Team Two: "Aiiiiieeeeee, weranoutoftimeimfreakingout! She starts crying and runs out of the studio".

Justin: "Ummm, ok... Team 3"?

Team Three: "We steamed the asparagus to create a airy creme froth which we used as a filing to a traditional vanilla cupcake, the frosting is a buttercream accented with a compote made from a reduction of Gummi Bears, we topped the cupcake with a candied piece of roast beef".

Candace: "I'm impressed that given these ingredients, you were able to create a cupcake that was actually edible".

Florian: "Great use of ze Gummi Bears, sticking with ze classic vanilla cupcake was simply perfect".

"Steve": Fires shoulder cannon at contestant blowing him into a million sticky pieces.

Justin: "I see a pattern forming here… Team Four"?

Team Four: "We wanted our cupcake to be completely unique which is why we used the Durian Fruit and also why I smell like a giraffe carcass thats been picked over in the noon-day sun. Our cupcake has a durian cream cheese filling with a teeny fondant rocketship on the top. We arranged a dozen Gummi bears around the cupcake, each one represents one of my step-mom's multiple personalities". 

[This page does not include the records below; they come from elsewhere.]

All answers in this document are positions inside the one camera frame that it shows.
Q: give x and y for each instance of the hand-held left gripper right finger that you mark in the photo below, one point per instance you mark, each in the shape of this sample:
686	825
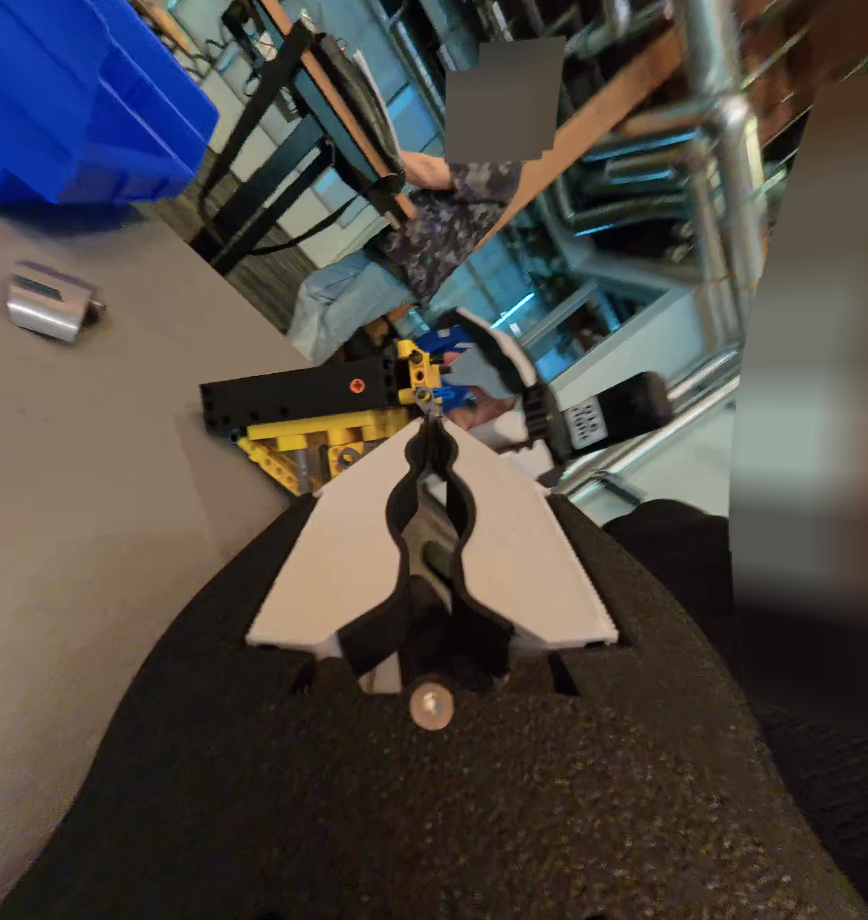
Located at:
527	568

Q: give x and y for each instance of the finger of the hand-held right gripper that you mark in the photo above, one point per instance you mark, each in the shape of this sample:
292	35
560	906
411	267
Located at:
481	375
513	352

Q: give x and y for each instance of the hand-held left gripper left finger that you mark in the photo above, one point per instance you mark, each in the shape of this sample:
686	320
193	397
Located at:
319	575

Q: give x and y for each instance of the yellow toy brick vehicle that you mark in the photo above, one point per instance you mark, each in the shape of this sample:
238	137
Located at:
297	392

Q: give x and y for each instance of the black shoulder bag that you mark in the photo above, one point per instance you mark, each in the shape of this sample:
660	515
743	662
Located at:
362	100

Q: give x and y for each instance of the person's dark clothing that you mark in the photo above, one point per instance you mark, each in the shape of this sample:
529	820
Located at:
693	575

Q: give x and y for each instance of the chrome metal rack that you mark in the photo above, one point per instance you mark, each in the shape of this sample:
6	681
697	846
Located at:
728	215

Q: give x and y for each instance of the black standing desk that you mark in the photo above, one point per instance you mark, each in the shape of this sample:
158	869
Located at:
261	165

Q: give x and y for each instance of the blue plastic storage bin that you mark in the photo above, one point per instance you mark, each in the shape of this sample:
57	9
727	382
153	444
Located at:
60	108

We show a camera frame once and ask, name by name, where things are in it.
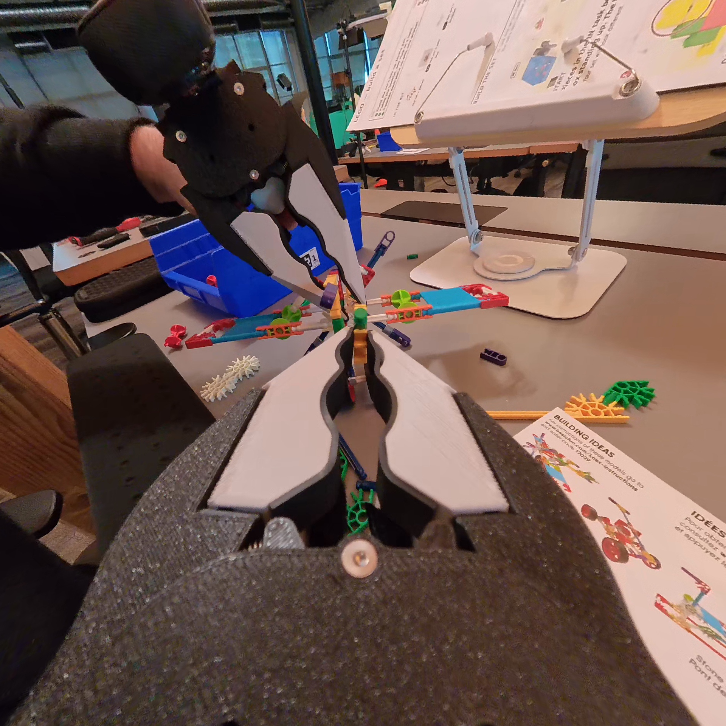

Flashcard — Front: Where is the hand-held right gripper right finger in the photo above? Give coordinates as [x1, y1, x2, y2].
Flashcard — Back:
[369, 330, 509, 517]

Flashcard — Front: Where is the red handled screwdriver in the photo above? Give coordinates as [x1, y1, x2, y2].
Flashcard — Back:
[68, 217, 143, 246]

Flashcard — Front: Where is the wooden tool tray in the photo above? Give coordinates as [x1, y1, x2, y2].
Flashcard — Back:
[53, 218, 188, 286]

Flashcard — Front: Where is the black metal post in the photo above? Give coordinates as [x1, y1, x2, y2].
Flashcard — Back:
[290, 0, 339, 165]

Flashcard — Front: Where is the orange toothed connector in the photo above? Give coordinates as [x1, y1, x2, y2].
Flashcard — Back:
[564, 393, 630, 424]

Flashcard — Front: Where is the person's left hand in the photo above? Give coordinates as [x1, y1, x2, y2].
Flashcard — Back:
[130, 125, 196, 219]

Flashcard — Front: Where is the black office chair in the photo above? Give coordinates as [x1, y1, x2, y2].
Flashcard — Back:
[0, 490, 94, 721]

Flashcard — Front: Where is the black chair armrest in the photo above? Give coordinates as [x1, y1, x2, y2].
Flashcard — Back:
[75, 255, 174, 323]

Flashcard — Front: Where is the table cable hatch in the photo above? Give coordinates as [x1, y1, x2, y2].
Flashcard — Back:
[380, 200, 508, 226]

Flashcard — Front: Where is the black round pad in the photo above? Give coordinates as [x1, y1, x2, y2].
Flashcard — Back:
[88, 322, 137, 351]

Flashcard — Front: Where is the person's left forearm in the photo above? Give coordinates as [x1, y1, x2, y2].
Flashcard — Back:
[0, 105, 157, 250]

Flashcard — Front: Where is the black dotted rubber mat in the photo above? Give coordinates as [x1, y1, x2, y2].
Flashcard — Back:
[67, 333, 216, 557]

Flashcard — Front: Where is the background work table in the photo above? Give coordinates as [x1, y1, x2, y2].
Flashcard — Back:
[340, 142, 579, 196]

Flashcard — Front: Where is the green toothed connector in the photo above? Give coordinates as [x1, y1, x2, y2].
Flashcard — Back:
[602, 380, 656, 409]

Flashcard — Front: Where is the wooden cabinet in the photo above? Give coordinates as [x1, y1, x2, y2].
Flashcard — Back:
[0, 326, 94, 534]

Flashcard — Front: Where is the building ideas booklet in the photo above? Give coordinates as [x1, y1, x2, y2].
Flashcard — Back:
[513, 407, 726, 726]

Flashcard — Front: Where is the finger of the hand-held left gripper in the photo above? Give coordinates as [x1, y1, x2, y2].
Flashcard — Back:
[230, 211, 327, 307]
[286, 163, 368, 304]

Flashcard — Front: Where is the large green fan connector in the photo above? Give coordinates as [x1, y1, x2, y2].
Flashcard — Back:
[346, 488, 375, 534]

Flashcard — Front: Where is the white document stand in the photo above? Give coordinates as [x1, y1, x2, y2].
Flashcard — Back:
[390, 71, 726, 320]

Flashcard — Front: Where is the blue plastic bin with tag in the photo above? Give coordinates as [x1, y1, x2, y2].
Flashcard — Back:
[149, 181, 364, 318]

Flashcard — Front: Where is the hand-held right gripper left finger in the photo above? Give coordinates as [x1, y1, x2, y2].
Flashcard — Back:
[207, 329, 352, 511]

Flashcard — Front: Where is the colourful construction toy model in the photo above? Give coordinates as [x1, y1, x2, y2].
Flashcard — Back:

Camera cuts to the mom who is having an extremely animated and heated argument with…herself.

Florian: "You know in France at the Eccole De Woo Gives a Toot About Macarons, we would hang the pastry chefs by their thumbs and beat the soles of ze feet with a rolling pin when zed made mistakes. Zis cupcake reminds me of how I felt the day it was done to me".

Candace: Wretching uncontrollably under the desk. "BLLELAAUUURGGHHHHH"!

"Steve" stands up, wipes his mandibles in disgust, grabs his helmet. "I'm out of here".

Justin: "OK we are short one judge and the other needs a few minutes until her bowels stop spasming. After the break we will have whoever "Steve" didn't kill compete in the 1,000 Cupcake Display Challenge".

Commerical break ends…

Justin: "And we're back. Ok no question about it, we've had some setbacks today but you have to admit, it's been an entertaining show at the very least".

"In any case we only have one remaining team but we can't just give the prize away so instead of the regular challenge, the winner of this competition will be determined by hand to hand combat.  You will have to fight Florian in an all-nude wrestling match, Greco-Roman style". 

"HAHAHA... Just kidding of course, Florian is far too French to engage in something that requires him to remove his tie".

"Team Four…you are the winner of Cupcake Wars! Goodnight everyone"!


Show Ends



*Bonus Trivia:  Florian's Hip Hop Name is: Le Grande Petits. He also went by MixMaster Makaroon.